Leasing is becoming more popular as a financing option for new cars. The decision whether to lease or buy is a personal one that depends on several financial and non-financial factors. These include:

  • the length of time you plan to keep the car
  • how much you intend to drive it
  • how important it is to you to have a new vehicle

The following are some of the pros and cons of leasing:
 

Leasing pros
 

Lower monthly payments. Generally, lease payments are lower than loan payments because a lease payment usually covers only the depreciation of the car from the purchase price to the residual value (the expected value of the car at the end of the lease), along with a finance charge. Rather than paying sales tax up front on the full value of the car, as one does with a loan, leasing costs reflect taxes on the monthly payment only.
 

Warranty coverage. Most leased cars are covered by warranties for the term of the lease for major defects and repair expenses.
 

Flexibility at the end of the contract.
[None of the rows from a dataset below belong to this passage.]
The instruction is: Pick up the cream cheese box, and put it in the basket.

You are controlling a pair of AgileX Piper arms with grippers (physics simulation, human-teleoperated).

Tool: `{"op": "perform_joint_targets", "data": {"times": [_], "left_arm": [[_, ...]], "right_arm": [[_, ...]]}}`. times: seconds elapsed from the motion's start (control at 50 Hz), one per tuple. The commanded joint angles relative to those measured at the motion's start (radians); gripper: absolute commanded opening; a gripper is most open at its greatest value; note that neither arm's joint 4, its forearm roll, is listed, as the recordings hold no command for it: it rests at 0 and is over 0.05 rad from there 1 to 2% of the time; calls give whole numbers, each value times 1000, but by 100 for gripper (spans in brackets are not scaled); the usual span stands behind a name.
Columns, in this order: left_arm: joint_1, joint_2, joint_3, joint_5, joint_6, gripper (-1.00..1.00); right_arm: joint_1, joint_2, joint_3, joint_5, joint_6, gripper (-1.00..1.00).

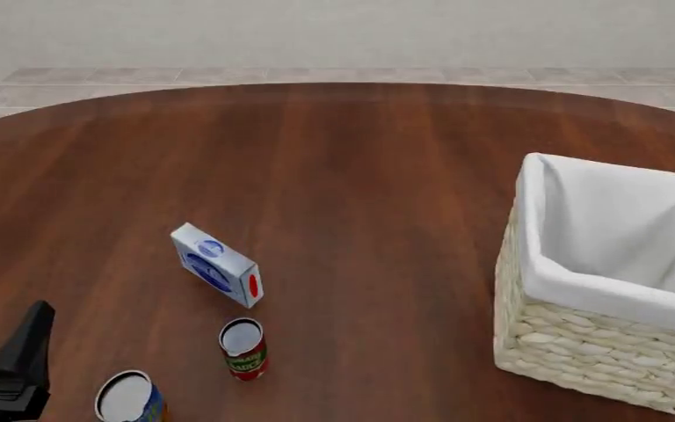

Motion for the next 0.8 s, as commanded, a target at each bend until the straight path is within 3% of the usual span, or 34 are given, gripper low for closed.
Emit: {"op": "perform_joint_targets", "data": {"times": [0.02, 0.28, 0.6, 0.76, 0.8], "left_arm": [[0, 0, 0, 0, 0, 100], [0, 0, 0, 0, 0, 100], [0, 0, 0, 0, 0, 100], [0, 0, 0, 0, 0, 100], [0, 0, 0, 0, 0, 100]], "right_arm": [[81, 149, -97, -32, -28, 100], [128, 297, -182, -73, -50, 100], [323, 531, -308, -94, 11, 100], [428, 598, -334, -119, 0, 100], [456, 624, -347, -117, 26, 100]]}}
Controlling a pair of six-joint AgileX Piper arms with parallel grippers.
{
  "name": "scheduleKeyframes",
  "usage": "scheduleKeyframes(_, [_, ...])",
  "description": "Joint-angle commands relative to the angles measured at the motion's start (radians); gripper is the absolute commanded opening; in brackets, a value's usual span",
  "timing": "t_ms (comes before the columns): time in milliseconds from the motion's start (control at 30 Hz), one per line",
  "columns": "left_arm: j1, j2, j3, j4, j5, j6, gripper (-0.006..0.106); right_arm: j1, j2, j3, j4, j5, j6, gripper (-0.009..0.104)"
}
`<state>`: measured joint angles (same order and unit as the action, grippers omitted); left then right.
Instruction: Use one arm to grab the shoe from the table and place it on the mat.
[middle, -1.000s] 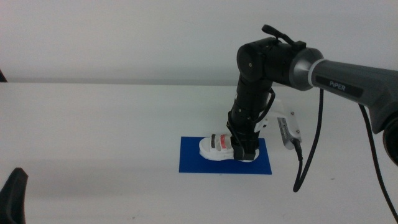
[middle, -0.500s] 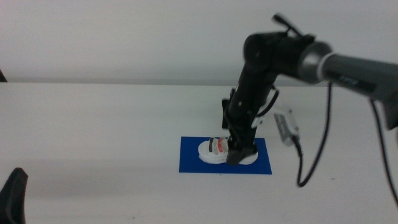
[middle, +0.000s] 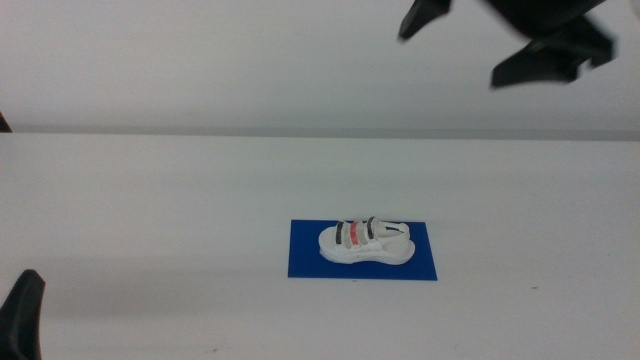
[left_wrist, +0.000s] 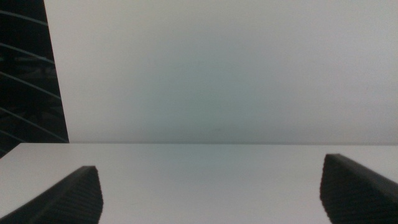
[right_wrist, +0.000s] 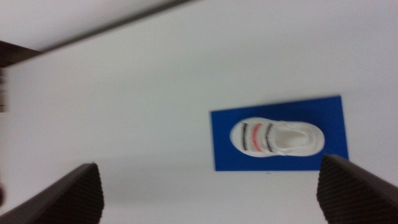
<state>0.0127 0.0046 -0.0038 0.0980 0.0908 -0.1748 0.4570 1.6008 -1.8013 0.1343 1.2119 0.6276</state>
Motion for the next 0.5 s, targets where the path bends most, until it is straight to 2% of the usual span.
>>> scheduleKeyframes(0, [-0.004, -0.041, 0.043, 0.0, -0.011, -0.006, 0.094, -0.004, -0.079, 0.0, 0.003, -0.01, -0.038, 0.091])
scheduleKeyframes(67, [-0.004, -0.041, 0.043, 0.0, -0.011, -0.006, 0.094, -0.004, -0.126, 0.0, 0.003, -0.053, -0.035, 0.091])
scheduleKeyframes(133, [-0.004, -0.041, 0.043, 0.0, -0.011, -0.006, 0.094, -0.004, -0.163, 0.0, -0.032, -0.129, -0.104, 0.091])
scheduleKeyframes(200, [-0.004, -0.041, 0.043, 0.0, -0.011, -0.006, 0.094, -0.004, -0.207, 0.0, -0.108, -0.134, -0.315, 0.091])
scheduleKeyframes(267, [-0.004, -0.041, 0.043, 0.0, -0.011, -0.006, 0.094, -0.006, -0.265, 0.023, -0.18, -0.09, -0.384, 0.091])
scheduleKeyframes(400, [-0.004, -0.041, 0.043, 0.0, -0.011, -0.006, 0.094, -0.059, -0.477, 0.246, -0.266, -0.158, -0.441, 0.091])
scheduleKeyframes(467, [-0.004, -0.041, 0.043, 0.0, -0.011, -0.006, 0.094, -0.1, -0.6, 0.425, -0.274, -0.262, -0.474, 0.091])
You have three options at the end of most leases: You can return the car, buy it at the residual value or lease a new car.
 

No resale risk. The residual value is normally agreed upon at the outset, so you know exactly how much the car will cost to buy at the end of the contract. If you don't want to buy the car, you can simply return it to the dealer.
 

Businesses can deduct lease payments. If an employee or company leases a car, the lease payment is deductible up to limits set by the Canada Revenue Agency.
 

Leasing cons
 

No equity. A leased car doesn't build up equity. At lease-end, you own nothing, unless you buy the car at its residual value. And while the lease cannot be used as collateral, the monthly lease payments do count against your total debt-servicing ratio.
 

Other costs. There may be costs upon signing the contract, in addition to any down payment, such as a security deposit, first and last month's lease payments, freight and an administration fee.
 

Mileage limits. The lease contract specifies the number of kilometres that you can put on the car over the duration of the lease. The leasing company will charge for any excess mileage.
 

Wear and tear. You must follow a specified maintenance schedule and keep good records, and keep the interior and exterior like new. If the car is returned with excessive wear and tear, costs may be deducted from the security deposit.
 

Strategies for leasing
 

  1. Focus on price and residual. Negotiate the lowest price before disclosing your intention to lease or buy. Then negotiate the highest residual value.
  2. Lease cars that retain their value. Generally, cars that retain their value will have a higher residual value and a lower payment.
  3. Choose an optimal lease term. If a car is needed for a specific period, it should not be leased beyond that term as there are penalties for cancelling early. Similarly, you should match the lease term to the warranty period, where possible, so you're covered throughout the leasing term.
  4. Avoid lease-end penalties. Not only will there be fees if you try to cancel the lease early, but there generally are limits on the number of kilometres driven. If you know you will drive more than the allotted mileage, it may be cheaper to bargain for more kilometres at the start of the lease, rather than pay higher penalties at the end of the lease.
  5. Consider buying at the end of the lease. The leasing company sets a residual value that is relatively low to ensure it can sell the car for at least that price at the end of the contract. You may want to compare the value shown in car evaluation books with the residual value to see if it might be worth buying. If you don't want to keep the car, you could sell it and pocket any difference.